I disegni di una nuova casa rossonerazzurra aleggiano ormai da tempo sul vecchio Meazza. Incontri, progetti, polemiche. Ma tutto è ancora fermo. Sul tavolo manca al momento il semaforo verde di Palazzo Marino. Per il sindaco, il motivo dello stallo sta tutto nella portata dell’intervento, che stravolgerà un intero quartiere di Milano. Per questo Sala pretende che il quadro sia chiaro, prima di far partire le ruspe. «Non stiamo parlando solo di stadio, questo è la metà di un progetto in cui l’altra metà è rappresentata da altre cose che portano a comporre il futuro di quell’area».
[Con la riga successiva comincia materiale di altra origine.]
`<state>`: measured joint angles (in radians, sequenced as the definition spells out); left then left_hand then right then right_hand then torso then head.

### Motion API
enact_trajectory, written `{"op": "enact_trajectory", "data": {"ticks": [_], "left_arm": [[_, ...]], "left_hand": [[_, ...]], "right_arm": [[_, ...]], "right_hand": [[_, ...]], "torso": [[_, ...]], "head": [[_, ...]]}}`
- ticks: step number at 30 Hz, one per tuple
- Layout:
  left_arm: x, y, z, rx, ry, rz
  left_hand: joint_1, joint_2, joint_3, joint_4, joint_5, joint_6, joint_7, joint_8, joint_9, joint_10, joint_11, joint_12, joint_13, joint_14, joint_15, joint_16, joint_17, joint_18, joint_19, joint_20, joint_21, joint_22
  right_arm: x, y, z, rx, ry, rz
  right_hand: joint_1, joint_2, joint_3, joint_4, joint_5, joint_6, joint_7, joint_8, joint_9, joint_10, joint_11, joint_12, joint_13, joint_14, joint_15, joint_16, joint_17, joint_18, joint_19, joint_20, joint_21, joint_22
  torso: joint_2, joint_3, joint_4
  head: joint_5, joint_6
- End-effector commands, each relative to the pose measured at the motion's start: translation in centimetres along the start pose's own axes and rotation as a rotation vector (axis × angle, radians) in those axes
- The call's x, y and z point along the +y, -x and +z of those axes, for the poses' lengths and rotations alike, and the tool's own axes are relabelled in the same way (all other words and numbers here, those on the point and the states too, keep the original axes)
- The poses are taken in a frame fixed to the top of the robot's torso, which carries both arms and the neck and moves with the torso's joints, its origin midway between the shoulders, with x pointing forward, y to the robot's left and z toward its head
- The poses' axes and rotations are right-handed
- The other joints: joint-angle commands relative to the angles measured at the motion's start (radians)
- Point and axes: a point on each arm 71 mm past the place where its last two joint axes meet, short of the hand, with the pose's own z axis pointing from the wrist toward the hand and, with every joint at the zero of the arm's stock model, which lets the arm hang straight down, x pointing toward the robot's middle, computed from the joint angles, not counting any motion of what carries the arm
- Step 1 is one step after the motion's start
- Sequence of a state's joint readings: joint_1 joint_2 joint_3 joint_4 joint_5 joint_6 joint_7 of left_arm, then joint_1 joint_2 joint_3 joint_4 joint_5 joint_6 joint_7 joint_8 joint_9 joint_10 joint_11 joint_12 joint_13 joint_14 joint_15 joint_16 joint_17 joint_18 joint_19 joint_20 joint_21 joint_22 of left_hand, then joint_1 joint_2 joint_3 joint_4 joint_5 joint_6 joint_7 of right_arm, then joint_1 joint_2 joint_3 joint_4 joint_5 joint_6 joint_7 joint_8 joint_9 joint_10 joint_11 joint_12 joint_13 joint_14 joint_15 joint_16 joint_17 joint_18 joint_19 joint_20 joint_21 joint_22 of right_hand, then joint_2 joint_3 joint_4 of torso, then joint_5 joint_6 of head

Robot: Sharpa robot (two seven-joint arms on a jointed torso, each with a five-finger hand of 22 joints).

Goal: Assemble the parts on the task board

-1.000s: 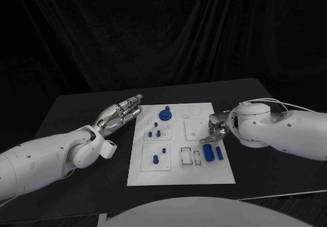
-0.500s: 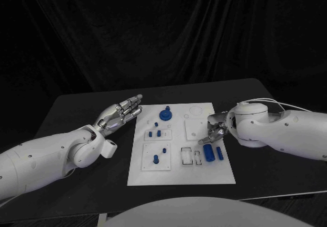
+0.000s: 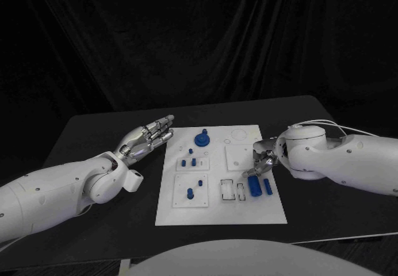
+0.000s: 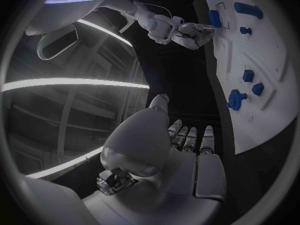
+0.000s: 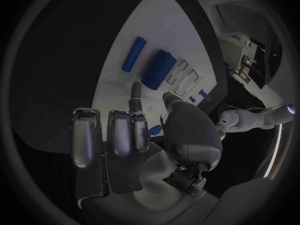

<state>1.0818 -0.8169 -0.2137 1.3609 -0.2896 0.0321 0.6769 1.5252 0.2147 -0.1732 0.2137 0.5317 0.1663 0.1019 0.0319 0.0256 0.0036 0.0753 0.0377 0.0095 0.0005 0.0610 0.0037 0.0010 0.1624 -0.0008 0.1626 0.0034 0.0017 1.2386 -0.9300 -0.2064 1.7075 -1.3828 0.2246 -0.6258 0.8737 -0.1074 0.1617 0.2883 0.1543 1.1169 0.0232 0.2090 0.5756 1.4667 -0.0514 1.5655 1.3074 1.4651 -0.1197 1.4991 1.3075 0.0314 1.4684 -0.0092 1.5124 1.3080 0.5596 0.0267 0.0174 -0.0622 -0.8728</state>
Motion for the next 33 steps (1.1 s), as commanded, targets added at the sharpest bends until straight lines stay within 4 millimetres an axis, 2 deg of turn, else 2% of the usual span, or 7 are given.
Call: {"op": "enact_trajectory", "data": {"ticks": [1, 8, 10, 15, 33], "left_arm": [[-0.2, -0.2, 0.1, 0.009, -0.032, -0.01], [-0.1, -0.2, 0.1, 0.011, -0.029, -0.012], [-0.1, -0.2, 0.1, 0.011, -0.028, -0.012], [-0.1, -0.3, 0.1, 0.013, -0.025, -0.013], [0.0, -0.3, 0.1, 0.014, -0.016, -0.014]], "left_hand": [[0.006, -0.007, -0.003, 0.001, 0.003, -0.001, 0.004, 0.005, 0.0, 0.001, 0.005, 0.004, 0.0, 0.0, 0.007, -0.004, -0.001, 0.009, 0.001, 0.01, -0.003, -0.002], [0.006, -0.008, -0.003, 0.001, 0.003, -0.001, 0.004, 0.005, 0.0, 0.001, 0.006, 0.004, 0.001, 0.0, 0.008, -0.004, -0.001, 0.01, 0.001, 0.011, -0.003, -0.002], [0.006, -0.008, -0.003, 0.001, 0.003, -0.001, 0.004, 0.005, 0.0, 0.001, 0.006, 0.004, 0.001, 0.0, 0.008, -0.004, -0.001, 0.01, 0.001, 0.011, -0.003, -0.002], [0.006, -0.008, -0.004, 0.001, 0.003, -0.001, 0.004, 0.005, 0.001, 0.001, 0.006, 0.004, 0.0, 0.0, 0.009, -0.004, -0.001, 0.01, 0.001, 0.013, -0.003, -0.002], [0.006, -0.009, -0.004, 0.001, 0.003, 0.0, 0.006, 0.005, 0.001, 0.001, 0.007, 0.004, 0.001, 0.0, 0.011, -0.004, -0.001, 0.011, 0.001, 0.015, -0.003, -0.002]], "right_arm": [[-0.2, -0.3, 0.0, 0.03, -0.024, -0.024], [-0.4, -0.4, -0.1, 0.039, -0.03, -0.038], [-0.4, -0.4, -0.1, 0.039, -0.03, -0.04], [-0.3, -0.4, -0.1, 0.036, -0.027, -0.04], [-0.3, -1.4, 0.4, 0.053, -0.027, -0.012]], "right_hand": [[-0.002, 0.006, 0.004, 0.001, -0.002, 0.009, 0.0, -0.008, -0.007, 0.104, 0.004, 0.005, 0.263, 0.071, -0.001, -0.005, 0.071, -0.014, 0.074, 0.002, -0.005, 0.239], [-0.01, 0.008, 0.001, 0.001, -0.016, 0.037, -0.002, -0.018, -0.028, 0.104, 0.002, 0.005, 0.263, 0.07, -0.002, -0.006, 0.067, -0.013, 0.074, 0.001, -0.006, 0.239], [-0.023, 0.008, -0.003, 0.003, -0.039, 0.046, -0.003, -0.029, -0.042, 0.104, 0.002, 0.005, 0.263, 0.07, -0.003, -0.007, 0.065, -0.013, 0.073, 0.0, -0.008, 0.238], [-0.046, 0.006, -0.007, 0.005, -0.067, 0.057, -0.002, -0.043, -0.061, 0.104, 0.002, 0.005, 0.263, 0.07, -0.002, -0.008, 0.063, -0.013, 0.072, 0.0, -0.009, 0.238], [-0.041, 0.009, -0.001, 0.001, -0.059, 0.074, -0.006, -0.044, -0.066, 0.104, -0.002, 0.005, 0.263, 0.068, -0.002, -0.011, 0.052, -0.01, 0.068, 0.0, -0.019, 0.234]], "torso": [[0.0, 0.0, 0.0001], [-0.001, 0.0003, -0.0003], [-0.001, 0.0002, -0.0004], [-0.001, 0.0, -0.0004], [0.0, 0.0001, 0.0006]], "head": [[-0.001, 0.0], [-0.001, 0.0], [-0.001, 0.0], [-0.002, 0.0], [0.002, 0.0]]}}
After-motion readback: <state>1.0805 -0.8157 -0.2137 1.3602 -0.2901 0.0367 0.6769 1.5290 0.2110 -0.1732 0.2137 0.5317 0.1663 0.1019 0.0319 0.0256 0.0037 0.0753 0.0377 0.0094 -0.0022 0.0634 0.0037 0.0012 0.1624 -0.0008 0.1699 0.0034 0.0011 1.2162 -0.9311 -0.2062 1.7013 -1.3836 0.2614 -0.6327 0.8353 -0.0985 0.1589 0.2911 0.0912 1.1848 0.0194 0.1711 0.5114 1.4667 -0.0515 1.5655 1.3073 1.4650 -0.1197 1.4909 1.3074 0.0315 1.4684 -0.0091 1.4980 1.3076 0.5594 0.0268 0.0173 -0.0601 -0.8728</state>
In sostanza, la trasformazione sarà massiccia e richiederà tempo. «Ci saranno presumibilmente cinque-sei anni di lavoro — spiega il sindaco —. Ecco, non posso affidare un quartiere della città per un così lungo periodo a una realtà di cui non è certa la proprietà futura. Parlo con rispetto degli Zhang, però devono necessariamente chiarire il futuro della società». La conclusione è netta: «Fino ad allora sarà necessario fermarsi».